INFORMATION PROVIDED –
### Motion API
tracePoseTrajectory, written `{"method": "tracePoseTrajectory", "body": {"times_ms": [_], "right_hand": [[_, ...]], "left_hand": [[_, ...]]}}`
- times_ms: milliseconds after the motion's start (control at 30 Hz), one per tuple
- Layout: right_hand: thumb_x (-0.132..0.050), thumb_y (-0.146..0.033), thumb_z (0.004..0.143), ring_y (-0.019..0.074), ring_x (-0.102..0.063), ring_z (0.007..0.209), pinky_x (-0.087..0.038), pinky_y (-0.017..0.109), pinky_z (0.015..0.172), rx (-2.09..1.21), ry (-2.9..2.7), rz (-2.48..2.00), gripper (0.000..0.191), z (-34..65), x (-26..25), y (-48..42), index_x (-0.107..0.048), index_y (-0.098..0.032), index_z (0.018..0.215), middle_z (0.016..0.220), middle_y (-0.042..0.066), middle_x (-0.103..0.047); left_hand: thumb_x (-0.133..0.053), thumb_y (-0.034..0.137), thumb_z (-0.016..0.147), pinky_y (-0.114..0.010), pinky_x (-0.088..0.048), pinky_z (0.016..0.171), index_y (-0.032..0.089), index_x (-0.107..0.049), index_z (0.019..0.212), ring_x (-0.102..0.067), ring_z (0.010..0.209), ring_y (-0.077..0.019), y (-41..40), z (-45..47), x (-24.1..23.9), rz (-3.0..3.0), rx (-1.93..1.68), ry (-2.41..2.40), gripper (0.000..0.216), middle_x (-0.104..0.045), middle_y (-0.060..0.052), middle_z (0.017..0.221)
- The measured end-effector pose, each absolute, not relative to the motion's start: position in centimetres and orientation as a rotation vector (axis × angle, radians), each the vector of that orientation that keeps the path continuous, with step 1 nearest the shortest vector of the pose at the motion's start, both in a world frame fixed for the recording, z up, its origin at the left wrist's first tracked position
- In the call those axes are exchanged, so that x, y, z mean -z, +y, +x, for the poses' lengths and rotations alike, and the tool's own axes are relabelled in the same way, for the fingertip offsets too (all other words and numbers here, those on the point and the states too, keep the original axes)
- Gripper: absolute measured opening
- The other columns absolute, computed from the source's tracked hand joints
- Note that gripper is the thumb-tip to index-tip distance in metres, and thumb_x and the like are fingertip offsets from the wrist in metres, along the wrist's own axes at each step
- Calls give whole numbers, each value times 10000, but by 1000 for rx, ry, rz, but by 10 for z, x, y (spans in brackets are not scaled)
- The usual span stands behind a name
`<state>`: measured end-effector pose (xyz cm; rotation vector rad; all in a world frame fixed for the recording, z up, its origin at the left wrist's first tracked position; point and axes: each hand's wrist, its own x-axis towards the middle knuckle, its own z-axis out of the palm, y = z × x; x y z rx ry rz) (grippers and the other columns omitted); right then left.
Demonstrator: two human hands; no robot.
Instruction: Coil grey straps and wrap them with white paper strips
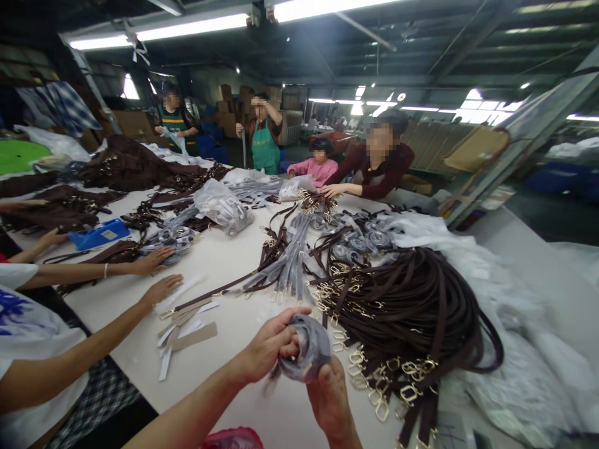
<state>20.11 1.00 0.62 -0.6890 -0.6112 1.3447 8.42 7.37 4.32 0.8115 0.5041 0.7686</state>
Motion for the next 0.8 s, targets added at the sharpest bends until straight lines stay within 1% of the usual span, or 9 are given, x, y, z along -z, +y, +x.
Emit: {"method": "tracePoseTrajectory", "body": {"times_ms": [133,300,333,400,500,567,633,700,800], "right_hand": [[-700,-558,766,220,-674,811,-580,345,715,-1287,-462,-670,384,200,1,16,-724,-217,939,889,57,-747],[-679,-519,809,201,-679,908,-565,308,785,-1202,-370,-743,348,190,16,21,-710,-234,1005,970,39,-756],[-670,-517,818,195,-678,915,-559,297,796,-1167,-380,-747,340,187,18,21,-707,-235,1004,970,35,-755],[-667,-497,828,176,-671,935,-541,270,827,-1105,-406,-748,318,181,19,24,-694,-243,1018,990,19,-748],[-672,-475,830,170,-662,956,-527,256,834,-1069,-482,-798,357,180,13,28,-653,-256,1111,1020,11,-733],[-668,-491,829,197,-647,1007,-521,279,856,-1062,-601,-928,409,187,7,29,-638,-249,1158,1047,29,-722],[-669,-516,820,237,-622,1061,-506,322,909,-1076,-788,-1132,432,198,1,27,-657,-233,1146,1100,51,-707],[-670,-531,811,278,-614,1080,-490,380,957,-1155,-959,-1281,443,210,-4,24,-679,-212,1118,1143,70,-698],[-736,-494,759,316,-634,1057,-493,446,973,-1317,-1010,-1277,467,218,-12,19,-688,-183,1105,1122,94,-717]], "left_hand": [[-622,457,805,-220,-225,532,129,-464,1227,-331,518,-62,75,93,-45,849,-906,610,557,-445,81,589],[-582,389,822,-227,-314,574,146,-515,1150,-394,575,-89,70,106,-37,844,-1022,735,414,-480,59,649],[-565,373,835,-231,-348,601,150,-525,1141,-440,618,-99,68,109,-35,848,-1053,778,382,-524,39,703],[-524,350,868,-248,-422,719,161,-538,1140,-543,779,-133,64,115,-30,869,-1135,863,331,-618,-15,879],[-489,351,893,-292,-440,915,171,-542,1154,-584,1011,-181,60,119,-23,895,-1230,942,321,-648,-73,1118],[-475,382,894,-317,-451,939,166,-535,1172,-597,1042,-203,61,117,-19,897,-1255,980,357,-651,-96,1156],[-464,412,889,-345,-455,961,155,-529,1201,-600,1071,-225,64,112,-13,923,-1272,1045,409,-648,-119,1187],[-456,420,886,-377,-419,1032,137,-526,1234,-571,1157,-248,66,106,-8,991,-1289,1128,454,-627,-144,1249],[-427,408,903,-402,-357,1107,116,-509,1290,-510,1264,-258,65,102,-2,1123,-1285,1201,492,-580,-166,1341]]}}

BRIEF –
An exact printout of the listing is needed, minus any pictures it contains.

WRITTEN RESPONSE –
### Motion API
tracePoseTrajectory, written `{"method": "tracePoseTrajectory", "body": {"times_ms": [_], "right_hand": [[_, ...]], "left_hand": [[_, ...]]}}`
- times_ms: milliseconds after the motion's start (control at 30 Hz), one per tuple
- Layout: right_hand: thumb_x (-0.132..0.050), thumb_y (-0.146..0.033), thumb_z (0.004..0.143), ring_y (-0.019..0.074), ring_x (-0.102..0.063), ring_z (0.007..0.209), pinky_x (-0.087..0.038), pinky_y (-0.017..0.109), pinky_z (0.015..0.172), rx (-2.09..1.21), ry (-2.9..2.7), rz (-2.48..2.00), gripper (0.000..0.191), z (-34..65), x (-26..25), y (-48..42), index_x (-0.107..0.048), index_y (-0.098..0.032), index_z (0.018..0.215), middle_z (0.016..0.220), middle_y (-0.042..0.066), middle_x (-0.103..0.047); left_hand: thumb_x (-0.133..0.053), thumb_y (-0.034..0.137), thumb_z (-0.016..0.147), pinky_y (-0.114..0.010), pinky_x (-0.088..0.048), pinky_z (0.016..0.171), index_y (-0.032..0.089), index_x (-0.107..0.049), index_z (0.019..0.212), ring_x (-0.102..0.067), ring_z (0.010..0.209), ring_y (-0.077..0.019), y (-41..40), z (-45..47), x (-24.1..23.9), rz (-3.0..3.0), rx (-1.93..1.68), ry (-2.41..2.40), gripper (0.000..0.216), middle_x (-0.104..0.045), middle_y (-0.060..0.052), middle_z (0.017..0.221)
- The measured end-effector pose, each absolute, not relative to the motion's start: position in centimetres and orientation as a rotation vector (axis × angle, radians), each the vector of that orientation that keeps the path continuous, with step 1 nearest the shortest vector of the pose at the motion's start, both in a world frame fixed for the recording, z up, its origin at the left wrist's first tracked position
- In the call those axes are exchanged, so that x, y, z mean -z, +y, +x, for the poses' lengths and rotations alike, and the tool's own axes are relabelled in the same way, for the fingertip offsets too (all other words and numbers here, those on the point and the states too, keep the original axes)
- Gripper: absolute measured opening
- The other columns absolute, computed from the source's tracked hand joints
- Note that gripper is the thumb-tip to index-tip distance in metres, and thumb_x and the like are fingertip offsets from the wrist in metres, along the wrist's own axes at each step
- Calls give whole numbers, each value times 10000, but by 1000 for rx, ry, rz, but by 10 for z, x, y (spans in brackets are not scaled)
- The usual span stands behind a name
`<state>`: measured end-effector pose (xyz cm; rotation vector rad; all in a world frame fixed for the recording, z up, its origin at the left wrist's first tracked position; point and axes: each hand's wrist, its own x-axis towards the middle knuckle, its own z-axis out of the palm, y = z × x; x y z rx ry rz) (grippers and the other columns omitted); right then left.
Demonstrator: two human hands; no robot.
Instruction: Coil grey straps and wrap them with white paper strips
<state>20.11 1.00 0.62 -0.6890 -0.6112 1.3447 8.42 7.37 4.32 0.8115 0.5041 0.7686</state>
Motion for the next 0.8 s, targets added at the sharpest bends until straight lines stay within 1% of the usual span, or 9 are given, x, y, z along -z, +y, +x.
Emit: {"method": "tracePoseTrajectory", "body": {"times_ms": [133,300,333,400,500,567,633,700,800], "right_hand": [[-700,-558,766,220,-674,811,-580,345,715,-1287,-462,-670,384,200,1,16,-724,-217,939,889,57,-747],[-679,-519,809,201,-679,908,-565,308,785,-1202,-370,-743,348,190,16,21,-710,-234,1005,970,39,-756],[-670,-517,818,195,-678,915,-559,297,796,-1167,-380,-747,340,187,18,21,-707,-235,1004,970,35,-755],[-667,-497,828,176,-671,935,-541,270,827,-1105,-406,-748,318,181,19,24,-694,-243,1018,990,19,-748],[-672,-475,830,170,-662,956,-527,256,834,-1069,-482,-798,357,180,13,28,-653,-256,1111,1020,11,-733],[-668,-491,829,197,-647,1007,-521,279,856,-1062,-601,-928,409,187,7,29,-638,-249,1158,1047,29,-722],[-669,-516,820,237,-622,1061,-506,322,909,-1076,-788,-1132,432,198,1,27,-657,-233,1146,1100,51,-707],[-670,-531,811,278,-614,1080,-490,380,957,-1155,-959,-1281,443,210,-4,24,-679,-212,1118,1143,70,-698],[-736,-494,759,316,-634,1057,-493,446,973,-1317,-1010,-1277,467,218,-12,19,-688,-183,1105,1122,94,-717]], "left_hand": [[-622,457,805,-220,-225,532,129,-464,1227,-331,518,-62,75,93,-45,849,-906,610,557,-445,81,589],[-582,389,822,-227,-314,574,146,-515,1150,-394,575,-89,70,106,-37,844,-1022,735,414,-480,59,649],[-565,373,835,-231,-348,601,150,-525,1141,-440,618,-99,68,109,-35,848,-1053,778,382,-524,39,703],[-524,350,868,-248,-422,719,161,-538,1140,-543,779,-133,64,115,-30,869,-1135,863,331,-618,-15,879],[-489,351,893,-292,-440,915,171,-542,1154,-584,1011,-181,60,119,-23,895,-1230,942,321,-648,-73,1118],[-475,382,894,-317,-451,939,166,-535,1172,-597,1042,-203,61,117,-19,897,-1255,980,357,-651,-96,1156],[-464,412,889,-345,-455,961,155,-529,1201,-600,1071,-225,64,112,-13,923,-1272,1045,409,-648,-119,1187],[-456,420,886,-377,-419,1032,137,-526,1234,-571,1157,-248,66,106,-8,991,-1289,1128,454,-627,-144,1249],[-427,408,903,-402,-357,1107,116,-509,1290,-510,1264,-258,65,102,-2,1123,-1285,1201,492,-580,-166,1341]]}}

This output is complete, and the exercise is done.